Continuing my slow reading of George Eliot’s Silas Marner. You’ll find a whole e-text here and previous posts can be found by typing ‘Silas Marner’ into the search box. We’re in chapter three, and I’m picking up just after the conversation between the Cass brothers about selling Godfrey’s horse, Wildfire, to get the money they need to get out of the mess they are in.

Don’t let it be something stuck in the past! Translate, translate, translate. Imagine two brothers from some rich family now, in some mess, used to have several but only got one car left! Going to have to sell the Range Rover!  The car-dealing brother more likely to get a good price. Both of them really sick at losing the car – how the hell will they get about?

Then come back to the book, and pick up the reading:

With that, Dunstan slammed the door behind him, and left Godfrey to that bitter rumination on his personal circumstances which was now unbroken from day to day save by the excitement of sporting, drinking, card-playing, or the rarer and less oblivious pleasure of seeing Miss Nancy Lammeter.

Godfrey Cass is the better of the two brothers, we heard earlier, and certainly the more liked by almost everyone. But  Godfrey is in a mess which provokes constant ‘bitter rumination’, and doesn’t seem to have whatever he needs to get out of it – he only has the temporary distractions of  ‘sporting, drinking, card-playing, or the rarer and less oblivious pleasure of seeing Miss Nancy Lammeter’.

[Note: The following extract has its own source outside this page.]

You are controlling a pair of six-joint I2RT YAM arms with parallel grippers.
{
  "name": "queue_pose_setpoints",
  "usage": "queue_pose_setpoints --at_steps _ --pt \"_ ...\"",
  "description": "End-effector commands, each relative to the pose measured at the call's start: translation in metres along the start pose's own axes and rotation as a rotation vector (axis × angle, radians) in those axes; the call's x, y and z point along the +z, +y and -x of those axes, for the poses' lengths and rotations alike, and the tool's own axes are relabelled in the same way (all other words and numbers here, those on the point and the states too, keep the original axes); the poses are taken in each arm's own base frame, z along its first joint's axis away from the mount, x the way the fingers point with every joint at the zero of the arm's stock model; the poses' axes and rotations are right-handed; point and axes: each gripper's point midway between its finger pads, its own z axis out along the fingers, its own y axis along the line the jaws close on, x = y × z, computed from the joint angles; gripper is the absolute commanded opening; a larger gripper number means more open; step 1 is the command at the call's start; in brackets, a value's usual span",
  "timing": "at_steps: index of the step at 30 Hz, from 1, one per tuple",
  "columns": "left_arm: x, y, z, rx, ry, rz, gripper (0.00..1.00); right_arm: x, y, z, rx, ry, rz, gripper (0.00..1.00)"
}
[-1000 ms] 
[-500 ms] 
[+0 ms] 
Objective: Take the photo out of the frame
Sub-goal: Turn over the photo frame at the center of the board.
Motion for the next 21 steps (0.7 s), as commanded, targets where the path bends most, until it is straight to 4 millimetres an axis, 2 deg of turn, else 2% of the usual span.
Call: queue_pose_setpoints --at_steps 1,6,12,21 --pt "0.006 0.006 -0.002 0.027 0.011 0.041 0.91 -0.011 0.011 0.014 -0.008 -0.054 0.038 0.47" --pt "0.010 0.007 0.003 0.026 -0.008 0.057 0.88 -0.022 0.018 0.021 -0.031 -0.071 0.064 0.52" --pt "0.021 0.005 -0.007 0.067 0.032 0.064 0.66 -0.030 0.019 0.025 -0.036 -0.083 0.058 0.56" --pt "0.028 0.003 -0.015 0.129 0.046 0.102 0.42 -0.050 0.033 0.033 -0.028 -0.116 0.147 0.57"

As I read this, I’m thinking of Silas, and difference between his poverty – which is at once economic, cultural and personal – and the riches of a Cass brother. Silas is massively more permanently psychologically damaged (though we sense ruin may lie ahead for Godfrey…) and has retreated to an insect-like routine that means his humanity is somehow on hold: nothing is required of him. (Though I remember he has that evening ‘revelry’ when he enjoys his stash of gold coins…)  But Godfrey, not (yet) awfully damaged, cushions himself in a very different way (the normal pleasures of young men of his class: sporting, drinking, card-playing and Miss Nancy). And is this actually a cushioning, or is it part of the damage he is doing to himself?

George Eliot seems to be about to pick up this thought or some relation to it in this hard sentence. I am struggling to follow her, but I want to follow her, because I think it will be worthwhile, despite the difficulty. She’s like a marathon I’ve entered!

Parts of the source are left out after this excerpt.